I am Rich... hi. Currently living near Tokyo, but I am an american. I am buying a bike in the next month or so, and the NSR250R is looking like the one for me. I only have one issue with the purchase that I was wondering if someone here could help me with. I will be moving to California in 2 years, and I noticed that someone advertised an 88 NSR for sale with Ca plates on it. Is there a way I can get my NSR legal for use on Ca streets once I return. If so, could you email me and let me know how the process works? If it's a clear path, then an MC28SP will be in my future, but if not, I will work with one of the many used MC21's here. On that note, will a MC21/28 have a vair value for those of you in the US if I can't get it regestered upon my return?
That brings another question. What is an adv milage range that will require a freshening of the motor. This will be my first 2-stroke bike, and I want to know about what it's going to last after I buy it. I know that riding style, and care of the bike play a big part. I just want some idea of what to keep my eyes open for.
Thanks, and I am glad this forum exists! _________________ -Rich
I can't really comment too much on the California title, as I'm in the UK, but I do know it is possible. I also know it is very difficult! Some have been successful, some have not! I personally know a guy who imported his MC28SP a few years back and simply strolled into his local DMV (he's in the Bay Area) and got a title same day! Luck of the draw I guess!!

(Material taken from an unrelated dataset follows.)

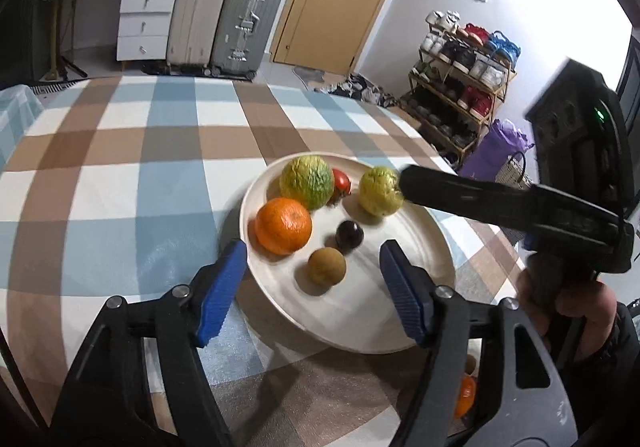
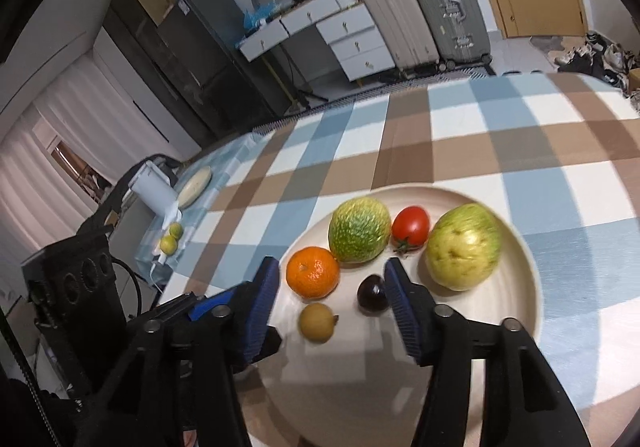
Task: Organize fruits
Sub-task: 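Open both grippers on the plate and withdraw them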
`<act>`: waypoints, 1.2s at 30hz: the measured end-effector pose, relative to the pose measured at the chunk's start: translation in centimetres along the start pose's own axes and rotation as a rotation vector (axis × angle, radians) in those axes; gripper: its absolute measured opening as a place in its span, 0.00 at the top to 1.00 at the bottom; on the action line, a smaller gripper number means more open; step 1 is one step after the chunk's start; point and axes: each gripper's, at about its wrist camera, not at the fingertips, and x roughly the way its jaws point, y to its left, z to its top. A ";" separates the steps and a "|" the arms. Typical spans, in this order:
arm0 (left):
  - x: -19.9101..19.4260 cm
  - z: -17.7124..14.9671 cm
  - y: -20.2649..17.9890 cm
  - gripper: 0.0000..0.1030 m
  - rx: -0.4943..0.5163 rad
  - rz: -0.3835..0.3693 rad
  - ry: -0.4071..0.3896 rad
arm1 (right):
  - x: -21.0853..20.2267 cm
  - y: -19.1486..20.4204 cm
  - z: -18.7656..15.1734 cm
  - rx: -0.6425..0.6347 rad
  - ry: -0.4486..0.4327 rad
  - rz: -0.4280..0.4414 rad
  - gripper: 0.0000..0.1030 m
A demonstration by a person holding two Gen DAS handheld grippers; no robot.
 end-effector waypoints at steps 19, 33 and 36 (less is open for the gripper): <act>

I've seen clean untitled MC21's go for $3000 upwards, and MC28's with titles go for $8k before! If you take advantage of your location and build a real clean, nice spec' bike, then you should get good money for it in the US if you decide to sell it upon your return.
For rebuilds I would personally say do the piston rings every 3-5000kms, and a set of pistons every other refresh, i.e. 6000 - 10000kms, depending on the way you ride. A crank really will be on the edge at 20000kms but will go to 30000kms. I pulled mine last week at about 35000kms and it was w@nked! It's been fed on fully synthetic all its life, and rarely revved above 12000rpm, but it wouldn't have done many more miles, that's for sure!! _________________ Andy.
NSR-WORLD.COM
Please keep all responses to Forum posts on the Forum so that others may benefit.
Please DO NOT PM me for technical advice. My time is precious, and you will probably receive a faster response on the Forum anyway.
12,000km old MC21's are very common aound here. I might pick one up, considering that is about 8000mi.
On the note of rebuilds, I have done my fair share of 4-stroke builds. How much harder, or easier is building the 2-stroke. Basically with all the parts, could I do it in an afternoon? I consider my mechanical ability has high. _________________ -Rich
Are you saying then that a crank on a 21 for example should only be expected to last between 15 and 20,000 miles before it needs a re-build, bearings, etc?.
That doesn't seem a lot? - but I freely admit to not being an expert! (
What would be the anticipated cost of a bottom end re-build on a 21?.
It's just that most second hand 21/28's come onto the market with between 15 and 20k miles on the clock - and if one were either buying or had just bought (as in my case) a machine with this type of milage, it could potentially cost quite a bit of money to do.
"Currently living near Tokyo"....no I'm not jealous at all
Not sure about the title thing as I live in NC, but you should be able to do a rebuild in a weekend for sure as long as you have all the parts anyway
For reference I'll have about $1500 in a full rebuild on a 21.
Have to give the guys at Tyga a plug here as Matt and Paul are awesome. Tyga has definately got a customer for life.
Hope that helps. _________________ To much HP is barely adequate!
I've had my MC21 since about 3000kms, but it's done 30K+ of hard use! There's only two states for my NSR... flat out or parked!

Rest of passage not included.